Si racconta la traversata intrapresa da un giovane profugo che vaga per l’Europa alla ricerca di salvezza. Un' Europa che diventa per lui la scoperta di un mondo indifferente e violento, ricco di
speranze e di falsi miti, specchio di una società distratta, mirata alla globalizzazione dell’individuo, anche a costo della sua libertà personale. La storia di Mizan, che affonda le radici in una
realtà sempre più attuale ed urgente, si sostanzia, nel lavoro di Daniele Marino, di una materia simbolica che la trasforma in un dichiarato gioco teatrale. All’interno di una narrazione serrata che
prende le distanze dalla speculazione dei media sull’argomento, si palesa l'impossibilità di rappresentare in teatro un tema come l'immigrazione. Ciò che viene raccontato è un emblematico viaggio
d'iniziazione alla ricerca di sé e dell'Altro mediante il corpo, le parole e i pochi oggetti in scena che sono assurti a simulacri, simboli estremi del continuo peregrinare.
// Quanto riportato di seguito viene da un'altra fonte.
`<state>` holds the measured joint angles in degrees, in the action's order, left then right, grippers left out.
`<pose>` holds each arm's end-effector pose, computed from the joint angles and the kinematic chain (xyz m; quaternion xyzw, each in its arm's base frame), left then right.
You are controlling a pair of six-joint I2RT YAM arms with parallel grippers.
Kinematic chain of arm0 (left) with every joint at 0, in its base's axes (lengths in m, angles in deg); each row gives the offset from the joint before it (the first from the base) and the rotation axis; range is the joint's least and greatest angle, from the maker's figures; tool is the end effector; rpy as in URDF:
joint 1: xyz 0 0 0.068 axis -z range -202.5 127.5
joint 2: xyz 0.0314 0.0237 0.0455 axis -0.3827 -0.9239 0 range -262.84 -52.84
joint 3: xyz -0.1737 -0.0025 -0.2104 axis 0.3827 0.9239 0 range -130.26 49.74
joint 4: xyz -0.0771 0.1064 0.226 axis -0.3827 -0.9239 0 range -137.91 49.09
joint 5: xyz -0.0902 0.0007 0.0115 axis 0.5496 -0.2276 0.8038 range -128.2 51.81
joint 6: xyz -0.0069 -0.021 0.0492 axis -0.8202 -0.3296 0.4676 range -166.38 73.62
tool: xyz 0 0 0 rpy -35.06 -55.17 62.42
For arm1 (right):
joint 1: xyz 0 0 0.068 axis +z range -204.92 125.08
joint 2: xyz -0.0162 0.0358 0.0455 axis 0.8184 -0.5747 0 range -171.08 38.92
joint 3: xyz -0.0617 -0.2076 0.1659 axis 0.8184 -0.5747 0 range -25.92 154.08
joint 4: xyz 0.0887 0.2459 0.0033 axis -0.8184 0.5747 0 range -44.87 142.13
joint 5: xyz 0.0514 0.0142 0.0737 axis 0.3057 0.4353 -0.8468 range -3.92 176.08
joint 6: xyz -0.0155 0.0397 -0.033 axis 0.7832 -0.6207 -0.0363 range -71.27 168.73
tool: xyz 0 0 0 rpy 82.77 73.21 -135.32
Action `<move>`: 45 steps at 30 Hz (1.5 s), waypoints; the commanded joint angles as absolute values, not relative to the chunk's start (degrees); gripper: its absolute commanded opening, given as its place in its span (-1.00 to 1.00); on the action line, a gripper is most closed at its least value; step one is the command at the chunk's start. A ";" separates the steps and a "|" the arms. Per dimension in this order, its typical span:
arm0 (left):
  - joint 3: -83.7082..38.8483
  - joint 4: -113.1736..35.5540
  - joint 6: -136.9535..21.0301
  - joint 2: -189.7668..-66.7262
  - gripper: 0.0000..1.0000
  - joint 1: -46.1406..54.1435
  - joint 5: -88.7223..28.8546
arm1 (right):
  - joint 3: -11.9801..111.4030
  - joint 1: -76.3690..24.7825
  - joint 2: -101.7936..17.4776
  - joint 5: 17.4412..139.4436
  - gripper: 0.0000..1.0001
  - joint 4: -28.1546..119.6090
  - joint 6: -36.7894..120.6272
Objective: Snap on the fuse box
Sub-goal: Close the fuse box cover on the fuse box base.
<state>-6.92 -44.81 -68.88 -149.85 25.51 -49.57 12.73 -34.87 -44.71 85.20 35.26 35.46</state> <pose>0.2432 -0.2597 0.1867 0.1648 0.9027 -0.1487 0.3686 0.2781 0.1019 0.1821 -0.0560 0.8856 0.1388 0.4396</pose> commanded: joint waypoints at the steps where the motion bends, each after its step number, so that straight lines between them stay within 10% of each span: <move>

Scarpe di Mizan è un sincero ed intimo racconto di un'esistenza-resistenza che attraversa ogni tempo e ogni luogo, offrendo una chiave di lettura poetica sulla figura dell'errante, del migrante e
dell'attore, anch'egli clandestino in un mondo spesso poco sensibile all'arte.
Note di regia
«Mizan ha vent’anni. È scappato dal suo paese con la speranza in uno zaino. L’Europa è davanti: sogno e castigo. Indossare le sue scarpe significa testimoniare il suo viaggio, la metamorfosi del
ragazzo che non è più, manichino ormai alla deriva, maschera rinvenuta dal Mediterraneo, distaccandosi per un momento dalla sola immagine che arriva dai media. Lasciarlo sulla scena a tracciare nuove
rotte possibili. Pedina estrema, senza possibilità di scelta, dove si è disposti a tutto pur di toccare con un dito un'altra possibile esistenza. Un confine immateriale ci divide sempre. Tutti
migriamo verso qualcosa d'irraggiungibile imparando a saltare fossi. Il teatro forse può ridefinire questa condizione, questa eterna distanza, abbreviarla. Dando corpo e nuova voce ad un essere che
non vediamo, eppure è seduto accanto a noi. Figura in perenne movimento, in cammino sull’Europa desolata e le parole».